Я вспомнил о Нинкиных родителях, спросил, живы ли они.
— Мать жива, — вяло ответила Нинка. — По-прежнему в Таганроге живет — я оттудова родом. Отец на фронте погиб. Последний раз мать год назад видела. Посмотрела на нее издали, а подойти не подошла.
— Почему не подошла?
Нинка ткнула окурком в крышку стола, на ее лице выступили пятна, глаза стали злыми.
— Почему да почему… Чего ты в душу лезешь? Не подошла — вот и весь сказ!
Несколько минут мы молчали: я — обиженно, она — сердито. Зеленоватая окраска сдвинулась, потускнела, в помещении чуть потемнело.
— Так и будем сидеть? — спросила Нинка.
Я не ответил. Она поежилась, накинула на плечи шаль.
— Тут всегда холодает, когда солнце садится.
Я продолжал молчать.
— Согрел бы, — вдруг жалобно сказала Нинка и устремила на меня такой взгляд, что я не смог устоять…
Лежа на топчане, я ощущал бедром ее бедро. Увидев родинку на Нинкином плече, неожиданно прикоснулся к ней губами.
— Чего? — сонно откликнулась Нинка и, перевернувшись на спину, просунула руку мне под голову.
— Надо одеться, — сказал я и почувствовал: сейчас все, что было, повторится.
Так и случилось. Потом Нинка встала. Не стыдясь своей наготы, принялась готовить обед: ополаскивала помидоры, резала хлеб, чистила рыбу — от нее слегка попахивало тухлинкой.
— Накинь что-нибудь! — потребовал я.
Повернувшись ко мне, она с вызовом спросила:
— Не нравлюсь?
— Нравишься. Даже очень! Но все же оденься.
— Зачем?
— Войдут — неудобно будет.
Усмехнувшись, Нинка нехотя натянула прямо на голое тело кофту и юбку. «Лучше бы ты по-настоящему оделась, чтобы никто ни о чем не догадался», — подумал я.
— Боишься наших-то? — спросила она.
— Чего мне их бояться?
— Они и психануть могут.
— Я сам такой!
— Смелый. — В Нинкином голосе не было одобрения — только издевка; это еще больше убедило меня, что она пропащая.
Не дочистив рыбу, Нинка стряхнула с рук чешую, обтерла их какой-то тряпкой, брезгливо понюхала, после чего показала взглядом на ведро.
— Слей-ка!
— Прямо тут?
— А то где же? Да и сам рожу сполосни — не умывался же.
— Давай лучше туда сходим, где ты посуду мыла и купалась.
Нинка презрительно усмехнулась.
— Сиганешь, а мне отвечать?
— Даже в мыслях этого не было! — воскликнул я и подумал, что где-то поблизости есть подземный ручеек, который, наверное, может вывести на волю.
Слил Нинке, умылся сам. Земляной пол быстро впитал воду — осталось только влажное пятно. Заглянув мне в глаза, Нинка улыбнулась.
— Не серчай.
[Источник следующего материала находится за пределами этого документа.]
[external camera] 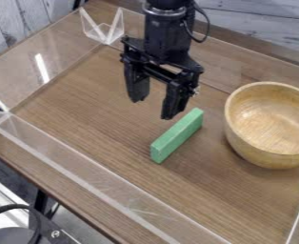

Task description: Remove the green block from inside the brown bowl and put it on the table

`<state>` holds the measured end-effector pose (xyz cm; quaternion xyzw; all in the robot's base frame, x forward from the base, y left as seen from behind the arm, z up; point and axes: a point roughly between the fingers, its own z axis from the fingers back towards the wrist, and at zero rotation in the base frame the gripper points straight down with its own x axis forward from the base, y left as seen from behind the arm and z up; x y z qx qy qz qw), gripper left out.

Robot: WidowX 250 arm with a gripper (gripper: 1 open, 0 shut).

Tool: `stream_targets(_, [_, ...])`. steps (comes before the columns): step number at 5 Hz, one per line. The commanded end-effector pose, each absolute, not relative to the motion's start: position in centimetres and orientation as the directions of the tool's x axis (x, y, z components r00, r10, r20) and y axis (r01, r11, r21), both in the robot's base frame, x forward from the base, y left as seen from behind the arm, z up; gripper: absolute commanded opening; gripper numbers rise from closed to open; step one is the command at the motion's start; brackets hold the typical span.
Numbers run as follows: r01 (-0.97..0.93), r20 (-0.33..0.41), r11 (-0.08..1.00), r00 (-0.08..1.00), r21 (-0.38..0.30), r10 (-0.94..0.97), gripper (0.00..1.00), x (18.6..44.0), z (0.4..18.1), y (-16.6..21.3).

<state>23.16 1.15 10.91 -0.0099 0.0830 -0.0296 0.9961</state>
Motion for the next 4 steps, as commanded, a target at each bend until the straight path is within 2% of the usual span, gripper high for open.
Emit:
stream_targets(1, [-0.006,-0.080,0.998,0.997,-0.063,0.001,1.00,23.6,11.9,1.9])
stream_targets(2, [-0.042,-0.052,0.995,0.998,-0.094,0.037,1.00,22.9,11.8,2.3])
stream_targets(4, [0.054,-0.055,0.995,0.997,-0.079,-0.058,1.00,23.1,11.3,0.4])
Лучше скажи, петь умеешь?
— Не умею.
Она взяла в руки гитару.
— Тогда «цыганочку» сбацай.
— Тоже не умею.
— Эх ты… А я и петь, и плясать люблю. — Подтянув колки, Нинка перебрала струны и вдруг запела приятным сопрано:
Нинкины глаза были устремлены куда-то вдаль, в голосе отчетливо проступала тоска, и я понял — она поет о себе, о первой неудачной любви…
Господи боже ты мой, что я должен сказать о ней? Она и нравилась мне, и вызывала теперь что-то похожее на отвращение. Но можно ли гадко говорить о женщине, с которой ты только что… Мне возразят: «А ты не делал бы этого». А я вот сделал и теперь испытывал смешанные чувства — досаду, боль, ненависть к ней, да и к себе тоже.
Вошли женщины — все трое, с тяжелыми кошелками в руках. Та, что подавала вчера сало и помидоры, сказала, грузно опустившись на топчан:
— Весь день сердце ноет — предчувствует что-то.
Нинка познакомила нас. На топчане сидела Вера, та, что в тельняшке, была Таськой, третья — она неторопливо выкладывала на стол припасы — назвала себя Катериной.
На Таськином лице был отпечаток порочности: выщипанные брови, помада на губах, слипшаяся от пота челка. Вера и Катерина производили впечатление самых обыкновенных женщин, даже внешне были схожи: одинакового роста, склонные к полноте, круглолицые. В их манерах проглядывало что-то домашнее, уютное. «Должно быть, оказались тут случайно», — решил я и вскоре убедился — так оно и есть.